THE TASK: Repeat each line of the data exactly as written.

SOURCE DATA:
○ ○ ○ ○
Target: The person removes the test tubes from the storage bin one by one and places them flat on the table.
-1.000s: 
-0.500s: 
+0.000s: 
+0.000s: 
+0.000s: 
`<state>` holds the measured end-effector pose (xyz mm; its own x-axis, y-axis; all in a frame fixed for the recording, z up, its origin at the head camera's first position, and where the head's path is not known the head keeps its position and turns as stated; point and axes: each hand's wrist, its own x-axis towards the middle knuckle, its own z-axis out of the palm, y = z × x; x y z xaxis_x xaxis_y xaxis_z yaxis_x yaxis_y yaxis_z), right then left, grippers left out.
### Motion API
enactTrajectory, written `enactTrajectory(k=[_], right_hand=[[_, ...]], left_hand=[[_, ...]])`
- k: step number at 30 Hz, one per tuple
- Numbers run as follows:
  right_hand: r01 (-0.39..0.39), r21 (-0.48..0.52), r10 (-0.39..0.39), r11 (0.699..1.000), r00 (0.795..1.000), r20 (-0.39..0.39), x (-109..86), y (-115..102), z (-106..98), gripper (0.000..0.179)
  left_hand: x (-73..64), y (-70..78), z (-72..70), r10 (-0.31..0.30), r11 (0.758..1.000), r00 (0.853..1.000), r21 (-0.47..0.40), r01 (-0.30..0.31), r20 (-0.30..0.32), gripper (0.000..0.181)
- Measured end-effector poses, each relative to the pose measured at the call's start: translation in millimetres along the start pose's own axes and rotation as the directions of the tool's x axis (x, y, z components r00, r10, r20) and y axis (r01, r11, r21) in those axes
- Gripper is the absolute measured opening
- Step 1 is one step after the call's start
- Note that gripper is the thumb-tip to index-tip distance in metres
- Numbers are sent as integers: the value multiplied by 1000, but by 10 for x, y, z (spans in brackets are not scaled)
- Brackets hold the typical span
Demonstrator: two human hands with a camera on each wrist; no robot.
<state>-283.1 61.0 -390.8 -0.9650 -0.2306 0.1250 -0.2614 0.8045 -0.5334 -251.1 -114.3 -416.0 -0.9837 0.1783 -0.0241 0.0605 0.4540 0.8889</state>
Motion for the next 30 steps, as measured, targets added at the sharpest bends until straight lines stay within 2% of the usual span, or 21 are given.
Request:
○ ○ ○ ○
EXERCISE ANSWER:
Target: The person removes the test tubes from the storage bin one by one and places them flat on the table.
-1.000s: 
-0.500s: 
+0.000s: 
+0.000s: 
+0.000s: 
`<state>` holds the measured end-effector pose (xyz mm; its own x-axis, y-axis; all in a frame fixed for the recording, z up, its origin at the head camera's first position, and where the head's path is not known the head keeps its position and turns as stated; point and axes: each hand's wrist, its own x-axis towards the middle knuckle, its own z-axis out of the palm, y = z × x; x y z xaxis_x xaxis_y xaxis_z yaxis_x yaxis_y yaxis_z), right then left, grippers left out.
### Motion API
enactTrajectory, written `enactTrajectory(k=[_], right_hand=[[_, ...]], left_hand=[[_, ...]])`
- k: step number at 30 Hz, one per tuple
- Numbers run as follows:
  right_hand: r01 (-0.39..0.39), r21 (-0.48..0.52), r10 (-0.39..0.39), r11 (0.699..1.000), r00 (0.795..1.000), r20 (-0.39..0.39), x (-109..86), y (-115..102), z (-106..98), gripper (0.000..0.179)
  left_hand: x (-73..64), y (-70..78), z (-72..70), r10 (-0.31..0.30), r11 (0.758..1.000), r00 (0.853..1.000), r21 (-0.47..0.40), r01 (-0.30..0.31), r20 (-0.30..0.32), gripper (0.000..0.181)
- Measured end-effector poses, each relative to the pose measured at the call's start: translation in millimetres along the start pose's own axes and rotation as the directions of the tool's x axis (x, y, z components r00, r10, r20) and y axis (r01, r11, r21) in those axes
- Gripper is the absolute measured opening
- Step 1 is one step after the call's start
- Note that gripper is the thumb-tip to index-tip distance in metres
- Numbers are sent as integers: the value multiplied by 1000, but by 10 for x, y, z (spans in brackets are not scaled)
- Brackets hold the typical span
Demonstrator: two human hands with a camera on each wrist; no robot.
<state>-283.1 61.0 -390.8 -0.9650 -0.2306 0.1250 -0.2614 0.8045 -0.5334 -251.1 -114.3 -416.0 -0.9837 0.1783 -0.0241 0.0605 0.4540 0.8889</state>
Motion for the next 30 steps, as measured, targets added at the sharpest bends until straight lines stay within 2% of the usual span, or 21 are given.
Request:

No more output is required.